In 1919, Owen Tire and Auto Supply Company replaced Rotary Tire, and in 1924, the Hupmobile dealership of D. E. Meyer Company moved into the building, replacing Stuber–Stone. In 1930, Jordan Distributors, Inc. who distributed Jordan Motor Cars, moved in. A series of other automobile dealers and parts suppliers occupied portions of the building into the 1940s.

==Description==
The Stuber–Stone building is a two-story brick Sullivanesque commercial building measuring 100 feet by 150 feet. The main facade is divided into five bays two-story piers, with three wider bays containing storefronts in the center and on each end, and two narrower bays containing entrances interspersed. The right-hand entrance has an arched opening trimmed in limestone, and rectangular terra cotta panels are located on the piers flanking the entrance. The first and second floors are divided by a wide decorative spandrel.

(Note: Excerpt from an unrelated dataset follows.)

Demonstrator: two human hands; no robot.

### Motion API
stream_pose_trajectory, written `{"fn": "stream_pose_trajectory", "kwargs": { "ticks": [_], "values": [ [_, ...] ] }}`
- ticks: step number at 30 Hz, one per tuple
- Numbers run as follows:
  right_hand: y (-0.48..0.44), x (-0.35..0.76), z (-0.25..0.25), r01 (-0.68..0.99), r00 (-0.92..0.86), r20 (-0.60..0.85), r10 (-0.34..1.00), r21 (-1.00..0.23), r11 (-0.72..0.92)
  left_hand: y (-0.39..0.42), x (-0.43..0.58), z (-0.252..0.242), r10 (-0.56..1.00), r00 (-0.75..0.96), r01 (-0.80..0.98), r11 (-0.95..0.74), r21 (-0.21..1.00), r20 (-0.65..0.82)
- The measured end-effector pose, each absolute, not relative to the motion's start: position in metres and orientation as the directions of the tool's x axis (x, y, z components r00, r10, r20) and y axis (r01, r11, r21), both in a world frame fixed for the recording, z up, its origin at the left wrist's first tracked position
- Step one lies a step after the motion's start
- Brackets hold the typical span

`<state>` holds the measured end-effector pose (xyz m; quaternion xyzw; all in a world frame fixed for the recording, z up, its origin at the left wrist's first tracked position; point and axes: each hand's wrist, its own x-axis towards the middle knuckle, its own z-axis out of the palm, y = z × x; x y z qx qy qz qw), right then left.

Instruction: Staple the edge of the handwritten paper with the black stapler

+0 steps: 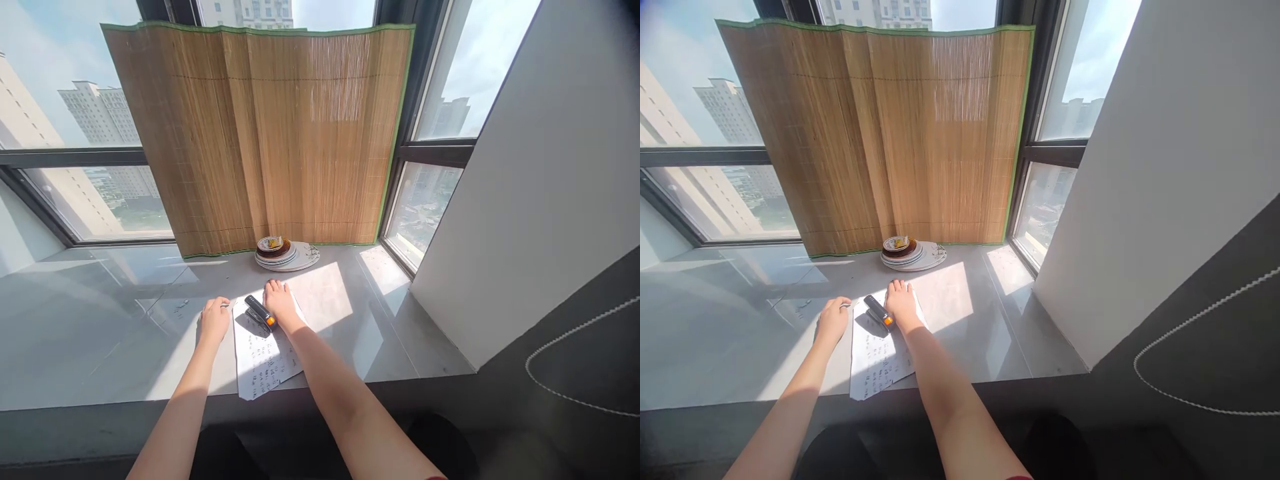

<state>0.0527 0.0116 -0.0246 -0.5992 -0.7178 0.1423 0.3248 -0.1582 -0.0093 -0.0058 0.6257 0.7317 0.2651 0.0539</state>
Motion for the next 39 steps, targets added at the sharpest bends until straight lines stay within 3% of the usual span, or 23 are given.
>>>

On the second floor, each of the bays contains a bank of tall, narrow, windows, with nine in the central bay, four in the narrower entry bays, and six in the outer bays. Decorative terra cotta panels are placed above and below the windows. The upper panel in the central bay of the building contains a circular medallion in the shape of a wheel, with a Stuber–Stone & Co. name plate. Each pier separating the bays is topped with a lion figurine perched on its hind legs and holding a shield. The main facade's design wraps around onto some of the right-hand elevation; the remainder of the building exterior is industrial in character.